Deu um abanão em tudo e na esquerda ocidental também. Na crise de 29 houve uma coisa semelhante, e deu direita. Aqui não sei o que vai dar. Porque não tem mais os partidos correspondentes ao modo como nós pensávamos a sociedade no passado. Isso é complicado em termos de acção partidária, política, e de reconectar o mundo político ao mundo social. É disso que se trata. Reinventar uma narrativa. Como político, você fica aflito. Como intelectual, você acha interessante.

Uma dificuldade acrescida é que os representantes dessa nova sociedade do século XXI ficam em casa no dia das eleições. As pessoas que vão votar ainda são as do modelo do século XX, e a política faz-se para quem vota.

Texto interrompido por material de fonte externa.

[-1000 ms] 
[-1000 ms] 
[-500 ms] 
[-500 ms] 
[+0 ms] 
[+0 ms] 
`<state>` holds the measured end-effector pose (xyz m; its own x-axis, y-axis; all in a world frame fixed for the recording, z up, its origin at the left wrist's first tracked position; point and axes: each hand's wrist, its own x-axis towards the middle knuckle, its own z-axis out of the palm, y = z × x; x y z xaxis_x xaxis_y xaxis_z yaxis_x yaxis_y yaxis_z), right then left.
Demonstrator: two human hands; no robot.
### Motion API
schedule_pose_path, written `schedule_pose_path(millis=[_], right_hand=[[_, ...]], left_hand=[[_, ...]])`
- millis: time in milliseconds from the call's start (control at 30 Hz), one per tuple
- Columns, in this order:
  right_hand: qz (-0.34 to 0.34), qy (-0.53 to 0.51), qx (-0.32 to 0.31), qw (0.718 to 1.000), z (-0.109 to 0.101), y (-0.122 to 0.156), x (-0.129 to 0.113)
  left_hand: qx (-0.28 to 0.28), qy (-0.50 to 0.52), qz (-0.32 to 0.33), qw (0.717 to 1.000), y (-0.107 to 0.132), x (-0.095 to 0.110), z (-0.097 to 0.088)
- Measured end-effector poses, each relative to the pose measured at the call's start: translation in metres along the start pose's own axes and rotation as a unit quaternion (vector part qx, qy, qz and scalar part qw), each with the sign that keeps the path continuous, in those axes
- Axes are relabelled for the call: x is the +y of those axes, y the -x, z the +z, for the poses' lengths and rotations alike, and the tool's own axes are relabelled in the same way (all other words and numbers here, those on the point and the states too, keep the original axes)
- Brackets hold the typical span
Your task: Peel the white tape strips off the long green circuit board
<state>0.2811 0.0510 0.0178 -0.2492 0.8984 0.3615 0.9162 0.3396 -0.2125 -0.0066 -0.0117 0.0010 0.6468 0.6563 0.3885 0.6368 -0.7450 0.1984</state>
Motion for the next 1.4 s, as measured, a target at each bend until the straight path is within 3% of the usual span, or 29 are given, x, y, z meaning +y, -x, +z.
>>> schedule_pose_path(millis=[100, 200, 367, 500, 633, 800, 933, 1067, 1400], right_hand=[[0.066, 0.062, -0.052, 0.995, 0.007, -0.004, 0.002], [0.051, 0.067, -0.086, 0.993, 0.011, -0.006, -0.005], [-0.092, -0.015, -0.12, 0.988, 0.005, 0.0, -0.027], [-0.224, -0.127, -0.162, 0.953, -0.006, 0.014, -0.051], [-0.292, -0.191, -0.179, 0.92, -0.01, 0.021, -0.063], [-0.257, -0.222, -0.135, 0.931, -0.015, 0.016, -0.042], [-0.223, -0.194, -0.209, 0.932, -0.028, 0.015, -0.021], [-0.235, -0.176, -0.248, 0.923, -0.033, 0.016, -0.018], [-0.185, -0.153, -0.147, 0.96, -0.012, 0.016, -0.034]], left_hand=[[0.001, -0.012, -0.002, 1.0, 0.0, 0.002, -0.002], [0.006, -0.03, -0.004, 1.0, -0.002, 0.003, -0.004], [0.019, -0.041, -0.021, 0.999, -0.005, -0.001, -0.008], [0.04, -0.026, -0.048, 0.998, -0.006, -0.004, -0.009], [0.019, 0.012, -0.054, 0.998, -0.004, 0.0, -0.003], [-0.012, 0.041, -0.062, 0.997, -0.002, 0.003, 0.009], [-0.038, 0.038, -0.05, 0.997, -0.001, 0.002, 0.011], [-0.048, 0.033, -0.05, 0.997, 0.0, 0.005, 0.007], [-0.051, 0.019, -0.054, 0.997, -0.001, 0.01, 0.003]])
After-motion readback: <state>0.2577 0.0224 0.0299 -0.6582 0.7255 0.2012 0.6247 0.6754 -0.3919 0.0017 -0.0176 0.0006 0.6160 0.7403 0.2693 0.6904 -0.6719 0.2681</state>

No Brasil não temos tanto esse problema porque a participação é muito grande, as pessoas votam. Mas quando a maioria está desconectada, o sistema político é que vai mal, não é a maioria. Não há uma fórmula mágica para resolver a questão. Eu gosto muito de uma expressão de um sociólogo francês chamado [Pascal] Perrineau. Ele escreveu: “Il y en a une globalization qui est malheureuse, l’autre est heureuse”. E é verdade: quem votou nos Estados Unidos foram as vítimas da globalização desafortunada. Mas a globalização não é uma ideologia, é uma mudança no modo de organização da economia e da sociedade. Não vai parar, porque a força que move é outra. É outro mundo. E como você vai querer acabar com a força desse mundo? Vocês são felizes em Portugal, porque não estão nessa crise. Já estiveram, mas resolveram dentro do sistema. Têm um Governo que é de um lado, o Presidente é do outro e os dois se entendem.

Acha que resolvemos bem?

Acho. Nas circunstâncias do mundo, claro que sim. Claro que Portugal tem de crescer mais, mas resolveram bem o quanto é possível resolver uma crise que é maior, que vai estar aí e não vai desaparecer.